Data for analysis:

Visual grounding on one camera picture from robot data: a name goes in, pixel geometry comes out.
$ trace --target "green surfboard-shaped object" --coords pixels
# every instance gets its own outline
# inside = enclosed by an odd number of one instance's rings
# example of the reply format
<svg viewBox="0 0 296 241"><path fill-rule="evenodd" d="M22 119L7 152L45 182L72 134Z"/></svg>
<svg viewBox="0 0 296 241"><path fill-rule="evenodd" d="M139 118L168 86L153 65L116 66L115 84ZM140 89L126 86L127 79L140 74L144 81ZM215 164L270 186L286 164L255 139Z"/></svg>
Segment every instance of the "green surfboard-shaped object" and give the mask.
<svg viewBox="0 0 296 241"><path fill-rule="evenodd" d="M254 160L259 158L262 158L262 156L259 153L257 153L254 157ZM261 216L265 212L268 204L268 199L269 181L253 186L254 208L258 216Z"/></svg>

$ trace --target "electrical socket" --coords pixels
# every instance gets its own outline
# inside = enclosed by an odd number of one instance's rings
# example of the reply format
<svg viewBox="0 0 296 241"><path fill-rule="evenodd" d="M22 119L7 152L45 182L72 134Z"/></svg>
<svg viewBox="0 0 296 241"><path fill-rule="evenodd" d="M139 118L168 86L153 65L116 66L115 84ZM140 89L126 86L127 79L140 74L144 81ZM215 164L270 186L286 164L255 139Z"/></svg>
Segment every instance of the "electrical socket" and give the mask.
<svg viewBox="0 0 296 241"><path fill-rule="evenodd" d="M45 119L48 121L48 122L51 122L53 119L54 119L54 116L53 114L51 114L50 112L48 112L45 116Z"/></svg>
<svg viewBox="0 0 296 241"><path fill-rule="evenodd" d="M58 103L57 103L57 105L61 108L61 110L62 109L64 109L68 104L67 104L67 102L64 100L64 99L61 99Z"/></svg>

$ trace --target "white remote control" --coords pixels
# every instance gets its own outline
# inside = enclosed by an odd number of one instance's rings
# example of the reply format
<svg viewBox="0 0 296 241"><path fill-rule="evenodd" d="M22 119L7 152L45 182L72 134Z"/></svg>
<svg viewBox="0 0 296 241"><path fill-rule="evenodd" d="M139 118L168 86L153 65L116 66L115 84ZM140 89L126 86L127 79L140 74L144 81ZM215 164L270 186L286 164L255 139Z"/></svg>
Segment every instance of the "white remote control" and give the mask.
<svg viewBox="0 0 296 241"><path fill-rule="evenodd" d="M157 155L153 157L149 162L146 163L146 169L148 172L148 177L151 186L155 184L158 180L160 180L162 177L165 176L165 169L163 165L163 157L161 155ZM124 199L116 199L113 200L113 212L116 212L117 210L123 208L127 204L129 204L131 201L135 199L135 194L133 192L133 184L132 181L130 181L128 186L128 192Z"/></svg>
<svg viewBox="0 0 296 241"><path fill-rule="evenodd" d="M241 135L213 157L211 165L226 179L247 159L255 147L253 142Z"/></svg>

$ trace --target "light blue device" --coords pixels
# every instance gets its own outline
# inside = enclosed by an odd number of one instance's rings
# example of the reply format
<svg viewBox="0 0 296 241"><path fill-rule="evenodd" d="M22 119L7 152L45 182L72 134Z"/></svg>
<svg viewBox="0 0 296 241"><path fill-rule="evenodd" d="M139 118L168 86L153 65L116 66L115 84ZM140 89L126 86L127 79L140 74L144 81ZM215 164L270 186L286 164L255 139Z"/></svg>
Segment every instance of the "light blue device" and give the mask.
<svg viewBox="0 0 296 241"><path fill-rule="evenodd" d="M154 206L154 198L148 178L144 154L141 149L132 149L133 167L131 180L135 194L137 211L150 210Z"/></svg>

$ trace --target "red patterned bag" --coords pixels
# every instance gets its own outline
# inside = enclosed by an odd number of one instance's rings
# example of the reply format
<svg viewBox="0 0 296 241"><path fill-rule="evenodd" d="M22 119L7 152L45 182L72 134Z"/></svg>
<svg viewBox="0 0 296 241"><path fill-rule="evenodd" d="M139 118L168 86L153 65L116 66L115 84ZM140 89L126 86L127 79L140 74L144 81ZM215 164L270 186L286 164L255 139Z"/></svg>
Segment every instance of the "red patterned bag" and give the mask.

Exercise:
All of the records above should be given again exactly as written.

Output below:
Visual grounding on one camera picture from robot data: a name goes in, pixel geometry comes out.
$ trace --target "green surfboard-shaped object" --coords pixels
# every instance gets its own outline
# inside = enclosed by an odd number of one instance's rings
# example of the reply format
<svg viewBox="0 0 296 241"><path fill-rule="evenodd" d="M22 119L7 152L45 182L72 134Z"/></svg>
<svg viewBox="0 0 296 241"><path fill-rule="evenodd" d="M139 118L168 86L153 65L116 66L115 84ZM140 89L126 86L127 79L140 74L144 81ZM215 164L270 186L286 164L255 139Z"/></svg>
Segment every instance of the "green surfboard-shaped object" and give the mask.
<svg viewBox="0 0 296 241"><path fill-rule="evenodd" d="M254 160L259 158L262 158L262 156L259 153L257 153L254 157ZM261 216L265 212L268 204L268 199L269 181L253 186L254 208L258 216Z"/></svg>

$ trace --target "electrical socket" --coords pixels
# every instance gets its own outline
# inside = enclosed by an odd number of one instance's rings
# example of the reply format
<svg viewBox="0 0 296 241"><path fill-rule="evenodd" d="M22 119L7 152L45 182L72 134Z"/></svg>
<svg viewBox="0 0 296 241"><path fill-rule="evenodd" d="M139 118L168 86L153 65L116 66L115 84ZM140 89L126 86L127 79L140 74L144 81ZM215 164L270 186L286 164L255 139Z"/></svg>
Segment every instance of the "electrical socket" and give the mask.
<svg viewBox="0 0 296 241"><path fill-rule="evenodd" d="M45 119L48 121L48 122L51 122L53 119L54 119L54 116L53 114L51 114L50 112L48 112L45 116Z"/></svg>
<svg viewBox="0 0 296 241"><path fill-rule="evenodd" d="M58 103L57 103L57 105L61 108L61 110L62 109L64 109L68 104L67 104L67 102L64 100L64 99L61 99Z"/></svg>

$ trace --target "white remote control" --coords pixels
# every instance gets its own outline
# inside = enclosed by an odd number of one instance's rings
# example of the reply format
<svg viewBox="0 0 296 241"><path fill-rule="evenodd" d="M22 119L7 152L45 182L72 134Z"/></svg>
<svg viewBox="0 0 296 241"><path fill-rule="evenodd" d="M139 118L168 86L153 65L116 66L115 84ZM140 89L126 86L127 79L140 74L144 81ZM215 164L270 186L286 164L255 139Z"/></svg>
Segment every instance of the "white remote control" and give the mask.
<svg viewBox="0 0 296 241"><path fill-rule="evenodd" d="M157 155L153 157L149 162L146 163L146 169L148 172L148 177L151 186L155 184L158 180L160 180L162 177L165 176L165 169L163 165L163 157L161 155ZM124 199L116 199L113 200L113 212L116 212L117 210L123 208L127 204L129 204L131 201L135 199L135 194L133 192L133 184L132 181L130 181L128 186L128 192Z"/></svg>
<svg viewBox="0 0 296 241"><path fill-rule="evenodd" d="M241 135L213 157L211 165L226 179L247 159L255 147L253 142Z"/></svg>

$ trace --target "light blue device" --coords pixels
# every instance gets its own outline
# inside = enclosed by an odd number of one instance's rings
# example of the reply format
<svg viewBox="0 0 296 241"><path fill-rule="evenodd" d="M22 119L7 152L45 182L72 134Z"/></svg>
<svg viewBox="0 0 296 241"><path fill-rule="evenodd" d="M139 118L168 86L153 65L116 66L115 84ZM140 89L126 86L127 79L140 74L144 81ZM215 164L270 186L286 164L255 139Z"/></svg>
Segment every instance of the "light blue device" and give the mask.
<svg viewBox="0 0 296 241"><path fill-rule="evenodd" d="M154 206L154 198L148 178L144 154L141 149L132 149L133 167L131 180L135 194L137 211L150 210Z"/></svg>

$ trace --target "red patterned bag" --coords pixels
# every instance gets its own outline
# inside = enclosed by an odd number of one instance's rings
# example of the reply format
<svg viewBox="0 0 296 241"><path fill-rule="evenodd" d="M22 119L7 152L45 182L72 134Z"/></svg>
<svg viewBox="0 0 296 241"><path fill-rule="evenodd" d="M139 118L168 86L153 65L116 66L115 84ZM140 89L126 86L127 79L140 74L144 81ZM215 164L270 186L286 164L255 139Z"/></svg>
Segment every instance of the "red patterned bag" and give the mask.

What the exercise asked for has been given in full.